Kamis, 17 Januari 2019

Equityworld Futures Pusat : Apple, Amazon memanggil referensi 'Taiwan' Hong Kong yang salah

Equityworld Futures Pusat : Apple, Amazon memanggil referensi 'Taiwan' Hong Kong yang salah

Equityworld Futures Pusat – Salah satu lembaga think tank pemerintah terkait Tiongkok telah memanggil Apple Inc (NASDAQ: AAPL), Amazon.com Inc (NASDAQ: AMZN) dan perusahaan asing lainnya karena tidak menyebut Hong Kong dan Taiwan sebagai bagian dari China dalam sebuah laporan yang memprovokasi reaksi keras dari Taipei.

Akademi Ilmu Sosial Tiongkok (CASS) mengatakan dalam sebuah laporan bulan ini bahwa 66 dari 500 perusahaan terbesar di dunia telah menggunakan "label yang salah" untuk Taiwan dan 53 memiliki kesalahan dalam cara mereka merujuk ke Hong Kong, menurut surat kabar Daily Legal China. . Dikatakan 45 salah merujuk kedua wilayah.

Beijing menganggap Taiwan yang berkuasa sendiri sebagai provinsi patuh Cina dan bekas koloni Inggris Hong Kong kembali ke kekuasaan Cina pada 1997 dan beroperasi sebagai wilayah semi-otonom.

China tahun lalu meningkatkan tekanan pada perusahaan asing termasuk Marriott International dan Qantas untuk menyebut Taiwan dan Hong Kong sebagai terpisah dari Cina dalam menu drop down atau bahan lainnya.

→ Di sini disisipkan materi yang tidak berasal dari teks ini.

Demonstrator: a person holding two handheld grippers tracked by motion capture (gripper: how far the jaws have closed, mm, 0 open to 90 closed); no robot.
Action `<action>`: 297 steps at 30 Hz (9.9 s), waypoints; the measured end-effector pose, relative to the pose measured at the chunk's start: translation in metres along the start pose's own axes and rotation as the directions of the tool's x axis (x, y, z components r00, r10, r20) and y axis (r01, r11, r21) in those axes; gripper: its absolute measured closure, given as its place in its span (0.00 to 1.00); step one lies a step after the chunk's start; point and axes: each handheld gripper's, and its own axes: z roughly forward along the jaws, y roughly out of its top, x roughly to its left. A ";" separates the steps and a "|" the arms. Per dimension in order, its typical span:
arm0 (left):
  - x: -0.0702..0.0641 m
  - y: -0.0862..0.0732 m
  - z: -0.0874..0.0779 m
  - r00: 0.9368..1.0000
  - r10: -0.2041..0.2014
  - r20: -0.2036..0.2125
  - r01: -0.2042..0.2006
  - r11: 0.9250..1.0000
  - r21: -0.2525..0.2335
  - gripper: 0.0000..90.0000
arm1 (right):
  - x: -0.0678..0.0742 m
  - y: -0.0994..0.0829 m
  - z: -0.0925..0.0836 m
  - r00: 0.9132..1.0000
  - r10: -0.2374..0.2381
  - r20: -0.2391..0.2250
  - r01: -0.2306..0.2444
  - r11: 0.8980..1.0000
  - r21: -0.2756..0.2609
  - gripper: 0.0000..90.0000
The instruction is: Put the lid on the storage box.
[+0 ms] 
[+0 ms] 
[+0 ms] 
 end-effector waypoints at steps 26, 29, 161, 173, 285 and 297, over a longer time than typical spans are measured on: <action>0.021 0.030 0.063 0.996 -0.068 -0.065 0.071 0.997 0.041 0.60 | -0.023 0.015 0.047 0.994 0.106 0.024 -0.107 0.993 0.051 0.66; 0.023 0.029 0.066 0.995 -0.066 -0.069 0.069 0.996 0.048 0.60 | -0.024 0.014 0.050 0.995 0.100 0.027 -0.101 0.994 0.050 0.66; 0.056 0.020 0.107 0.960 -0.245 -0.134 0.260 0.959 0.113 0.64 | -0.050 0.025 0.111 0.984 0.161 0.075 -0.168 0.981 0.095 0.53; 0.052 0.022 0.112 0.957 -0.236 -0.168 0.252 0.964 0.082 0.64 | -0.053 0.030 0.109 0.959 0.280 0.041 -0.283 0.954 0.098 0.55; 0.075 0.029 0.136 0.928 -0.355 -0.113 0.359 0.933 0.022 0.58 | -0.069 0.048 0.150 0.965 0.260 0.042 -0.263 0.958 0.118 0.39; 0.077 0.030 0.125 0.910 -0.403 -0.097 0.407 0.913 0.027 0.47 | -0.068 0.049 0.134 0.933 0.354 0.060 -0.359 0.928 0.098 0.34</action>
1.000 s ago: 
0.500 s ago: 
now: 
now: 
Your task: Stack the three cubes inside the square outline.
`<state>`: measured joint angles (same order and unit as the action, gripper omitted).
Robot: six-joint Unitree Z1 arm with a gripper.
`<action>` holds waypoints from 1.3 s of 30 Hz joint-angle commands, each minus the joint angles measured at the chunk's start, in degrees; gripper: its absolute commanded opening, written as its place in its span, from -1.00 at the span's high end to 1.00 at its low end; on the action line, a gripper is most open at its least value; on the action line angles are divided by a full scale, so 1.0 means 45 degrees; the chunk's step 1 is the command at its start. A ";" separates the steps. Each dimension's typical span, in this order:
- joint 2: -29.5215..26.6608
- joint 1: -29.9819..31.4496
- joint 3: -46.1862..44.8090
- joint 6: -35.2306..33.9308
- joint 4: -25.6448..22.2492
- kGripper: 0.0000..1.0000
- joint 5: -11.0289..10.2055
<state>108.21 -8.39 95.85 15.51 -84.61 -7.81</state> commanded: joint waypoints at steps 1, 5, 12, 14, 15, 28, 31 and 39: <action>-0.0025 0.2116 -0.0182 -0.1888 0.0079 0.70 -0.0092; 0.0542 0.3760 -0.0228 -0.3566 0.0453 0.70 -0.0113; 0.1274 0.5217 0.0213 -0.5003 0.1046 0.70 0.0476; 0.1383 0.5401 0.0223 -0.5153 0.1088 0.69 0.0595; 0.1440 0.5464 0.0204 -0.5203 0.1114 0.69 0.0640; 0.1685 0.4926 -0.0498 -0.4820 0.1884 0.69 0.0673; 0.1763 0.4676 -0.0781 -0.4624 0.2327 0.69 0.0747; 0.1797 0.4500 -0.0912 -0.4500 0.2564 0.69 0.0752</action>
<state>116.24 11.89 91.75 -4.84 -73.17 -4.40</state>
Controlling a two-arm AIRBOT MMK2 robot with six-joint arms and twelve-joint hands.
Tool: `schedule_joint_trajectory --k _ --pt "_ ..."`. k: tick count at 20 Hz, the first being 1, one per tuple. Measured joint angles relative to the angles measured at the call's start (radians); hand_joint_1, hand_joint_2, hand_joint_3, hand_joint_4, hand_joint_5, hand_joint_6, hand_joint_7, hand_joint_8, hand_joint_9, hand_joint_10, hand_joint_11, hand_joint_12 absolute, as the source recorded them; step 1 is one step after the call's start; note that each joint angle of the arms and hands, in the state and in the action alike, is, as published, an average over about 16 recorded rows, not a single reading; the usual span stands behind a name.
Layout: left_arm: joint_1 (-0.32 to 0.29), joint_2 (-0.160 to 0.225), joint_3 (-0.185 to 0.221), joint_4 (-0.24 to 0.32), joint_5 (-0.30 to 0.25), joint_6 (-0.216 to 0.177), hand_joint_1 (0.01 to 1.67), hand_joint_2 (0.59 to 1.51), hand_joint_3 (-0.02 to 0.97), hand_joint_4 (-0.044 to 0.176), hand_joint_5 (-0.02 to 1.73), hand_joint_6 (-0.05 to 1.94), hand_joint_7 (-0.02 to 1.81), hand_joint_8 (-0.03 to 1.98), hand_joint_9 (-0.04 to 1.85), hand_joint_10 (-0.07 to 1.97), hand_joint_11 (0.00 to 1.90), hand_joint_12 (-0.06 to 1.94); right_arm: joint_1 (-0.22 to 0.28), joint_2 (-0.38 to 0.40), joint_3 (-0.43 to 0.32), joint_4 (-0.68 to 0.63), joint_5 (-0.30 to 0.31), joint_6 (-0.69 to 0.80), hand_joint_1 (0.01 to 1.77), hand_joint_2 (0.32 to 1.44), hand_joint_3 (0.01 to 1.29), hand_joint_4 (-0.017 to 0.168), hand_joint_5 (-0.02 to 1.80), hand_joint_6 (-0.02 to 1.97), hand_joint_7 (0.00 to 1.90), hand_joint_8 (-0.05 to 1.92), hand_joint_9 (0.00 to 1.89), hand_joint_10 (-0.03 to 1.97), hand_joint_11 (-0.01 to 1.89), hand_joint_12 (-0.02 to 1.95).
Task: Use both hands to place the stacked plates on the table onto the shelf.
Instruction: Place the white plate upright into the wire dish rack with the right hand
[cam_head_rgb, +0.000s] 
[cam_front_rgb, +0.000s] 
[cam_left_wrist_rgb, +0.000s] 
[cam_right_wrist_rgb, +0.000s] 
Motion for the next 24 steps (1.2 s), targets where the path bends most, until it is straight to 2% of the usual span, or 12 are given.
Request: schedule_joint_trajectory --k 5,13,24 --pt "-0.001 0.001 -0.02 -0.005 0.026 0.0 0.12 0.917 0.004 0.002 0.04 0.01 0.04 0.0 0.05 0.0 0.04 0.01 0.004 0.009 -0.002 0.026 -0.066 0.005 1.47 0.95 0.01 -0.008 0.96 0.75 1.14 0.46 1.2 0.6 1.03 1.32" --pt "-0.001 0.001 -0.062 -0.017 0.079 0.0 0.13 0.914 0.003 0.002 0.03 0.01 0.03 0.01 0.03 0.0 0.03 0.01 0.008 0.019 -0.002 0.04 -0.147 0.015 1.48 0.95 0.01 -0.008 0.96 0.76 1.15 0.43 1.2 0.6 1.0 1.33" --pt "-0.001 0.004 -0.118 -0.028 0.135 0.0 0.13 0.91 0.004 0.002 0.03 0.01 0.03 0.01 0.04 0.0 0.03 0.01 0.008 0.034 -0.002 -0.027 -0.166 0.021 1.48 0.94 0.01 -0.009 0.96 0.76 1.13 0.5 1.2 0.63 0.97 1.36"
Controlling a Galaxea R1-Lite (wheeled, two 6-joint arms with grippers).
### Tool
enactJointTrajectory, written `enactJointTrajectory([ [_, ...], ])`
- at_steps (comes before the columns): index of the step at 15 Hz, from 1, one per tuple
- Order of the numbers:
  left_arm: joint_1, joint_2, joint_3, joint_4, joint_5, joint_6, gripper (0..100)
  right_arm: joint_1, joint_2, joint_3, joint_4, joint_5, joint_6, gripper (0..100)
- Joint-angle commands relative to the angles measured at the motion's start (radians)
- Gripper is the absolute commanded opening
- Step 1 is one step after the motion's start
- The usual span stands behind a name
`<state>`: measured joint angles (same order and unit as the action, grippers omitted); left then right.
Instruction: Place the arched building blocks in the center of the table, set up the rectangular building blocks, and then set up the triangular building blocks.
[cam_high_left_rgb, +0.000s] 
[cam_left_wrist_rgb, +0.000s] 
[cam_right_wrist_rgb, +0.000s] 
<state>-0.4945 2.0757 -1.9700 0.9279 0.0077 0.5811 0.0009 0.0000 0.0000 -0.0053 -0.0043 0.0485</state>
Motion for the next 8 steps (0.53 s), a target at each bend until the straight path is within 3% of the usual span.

Baca: Equityworld Futures Pusat : Emas Mendekati $ 1.300 Lagi Saat Theresa May Bertempur Masalah politik dan ekonomi Inggris

Laporan ini ditulis bersama oleh CASS dan Lembaga Penelitian Pengembangan Internet Universitas Peking. Seorang pejabat di Lembaga Penelitian Pengembangan Internet mengatakan kepada Reuters bahwa itu belum dipublikasikan kepada publik dan menolak memberikan salinan.

Equityworld Futures Pusat : Seorang juru bicara Presiden Taiwan Tsai Ing-wen mengatakan Taiwan tidak akan tunduk pada tekanan China.


"Mengenai tindakan Cina di luar kendali yang terkait, kita perlu mengingatkan masyarakat internasional untuk menghadapi hal ini secara jujur ​​dan untuk menyatukan upaya untuk mengurangi dan mengendalikan tindakan-tindakan ini," kata Alex Huang kepada wartawan di Taipei.

Beijing telah meningkatkan tekanan terhadap Taiwan sejak Tsai, dari partai yang berkuasa pro-kemerdekaan, mulai menjabat pada 2016.

Itu termasuk peningkatan pengawasan Cina atas bagaimana perusahaan dari maskapai penerbangan, seperti Air Canada, ke pengecer, seperti Gap, merujuk ke pulau demokrasi dalam beberapa bulan terakhir.

Nike Inc (NYSE: NKE), Siemens AG (DE: SIEGn), ABB, Subaru dan lainnya juga ada dalam daftar. Apple, Amazon, ABB, Siemens, Subaru dan Nike tidak segera menanggapi permintaan komentar Reuters.